Produce a word-for-word copy of the data below.

> _RECORDED INFORMATION_
*** Begin section ***
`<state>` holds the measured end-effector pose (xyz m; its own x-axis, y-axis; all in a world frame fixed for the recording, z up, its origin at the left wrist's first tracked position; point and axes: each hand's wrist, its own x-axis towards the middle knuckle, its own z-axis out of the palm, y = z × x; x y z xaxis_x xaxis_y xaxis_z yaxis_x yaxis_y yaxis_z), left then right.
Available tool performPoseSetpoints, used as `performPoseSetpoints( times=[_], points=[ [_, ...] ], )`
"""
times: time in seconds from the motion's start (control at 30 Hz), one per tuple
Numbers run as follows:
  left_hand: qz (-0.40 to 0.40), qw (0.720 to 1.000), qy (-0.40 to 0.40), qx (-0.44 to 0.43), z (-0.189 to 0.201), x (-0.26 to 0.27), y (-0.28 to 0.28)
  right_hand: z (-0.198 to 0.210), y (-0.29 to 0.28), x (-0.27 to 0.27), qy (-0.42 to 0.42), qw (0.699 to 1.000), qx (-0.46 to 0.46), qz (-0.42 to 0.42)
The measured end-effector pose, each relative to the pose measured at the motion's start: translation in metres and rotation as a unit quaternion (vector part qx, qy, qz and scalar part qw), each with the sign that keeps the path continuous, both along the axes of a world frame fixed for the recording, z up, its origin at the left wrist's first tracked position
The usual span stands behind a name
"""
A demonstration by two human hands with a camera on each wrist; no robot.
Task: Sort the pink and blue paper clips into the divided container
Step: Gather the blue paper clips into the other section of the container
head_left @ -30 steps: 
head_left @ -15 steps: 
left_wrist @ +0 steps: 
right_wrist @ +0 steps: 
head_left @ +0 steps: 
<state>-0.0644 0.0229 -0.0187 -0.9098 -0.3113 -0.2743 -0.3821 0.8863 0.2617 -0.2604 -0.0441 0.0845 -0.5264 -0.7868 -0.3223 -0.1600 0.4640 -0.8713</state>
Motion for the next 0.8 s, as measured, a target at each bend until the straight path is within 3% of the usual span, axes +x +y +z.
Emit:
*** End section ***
> _ANSWER BELOW_
`<state>` holds the measured end-effector pose (xyz m; its own x-axis, y-axis; all in a world frame fixed for the recording, z up, its origin at the left wrist's first tracked position; point and axes: each hand's wrist, its own x-axis towards the middle knuckle, its own z-axis out of the palm, y = z × x; x y z xaxis_x xaxis_y xaxis_z yaxis_x yaxis_y yaxis_z), left then right.
Available tool performPoseSetpoints, used as `performPoseSetpoints( times=[_], points=[ [_, ...] ], )`
"""
times: time in seconds from the motion's start (control at 30 Hz), one per tuple
Numbers run as follows:
  left_hand: qz (-0.40 to 0.40), qw (0.720 to 1.000), qy (-0.40 to 0.40), qx (-0.44 to 0.43), z (-0.189 to 0.201), x (-0.26 to 0.27), y (-0.28 to 0.28)
  right_hand: z (-0.198 to 0.210), y (-0.29 to 0.28), x (-0.27 to 0.27), qy (-0.42 to 0.42), qw (0.699 to 1.000), qx (-0.46 to 0.46), qz (-0.42 to 0.42)
The measured end-effector pose, each relative to the pose measured at the motion's start: translation in metres and rotation as a unit quaternion (vector part qx, qy, qz and scalar part qw), each with the sign that keeps the path continuous, both along the axes of a world frame fixed for the recording, z up, its origin at the left wrist's first tracked position
The usual span stands behind a name
"""
A demonstration by two human hands with a camera on each wrist; no robot.
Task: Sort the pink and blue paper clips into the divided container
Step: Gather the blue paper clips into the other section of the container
head_left @ -30 steps: 
head_left @ -15 steps: 
left_wrist @ +0 steps: 
right_wrist @ +0 steps: 
head_left @ +0 steps: 
<state>-0.0644 0.0229 -0.0187 -0.9098 -0.3113 -0.2743 -0.3821 0.8863 0.2617 -0.2604 -0.0441 0.0845 -0.5264 -0.7868 -0.3223 -0.1600 0.4640 -0.8713</state>
Motion for the next 0.8 s, as measured, a target at each bend until the straight path is within 3% of the usual span, axes +x +y +z.
Emit:

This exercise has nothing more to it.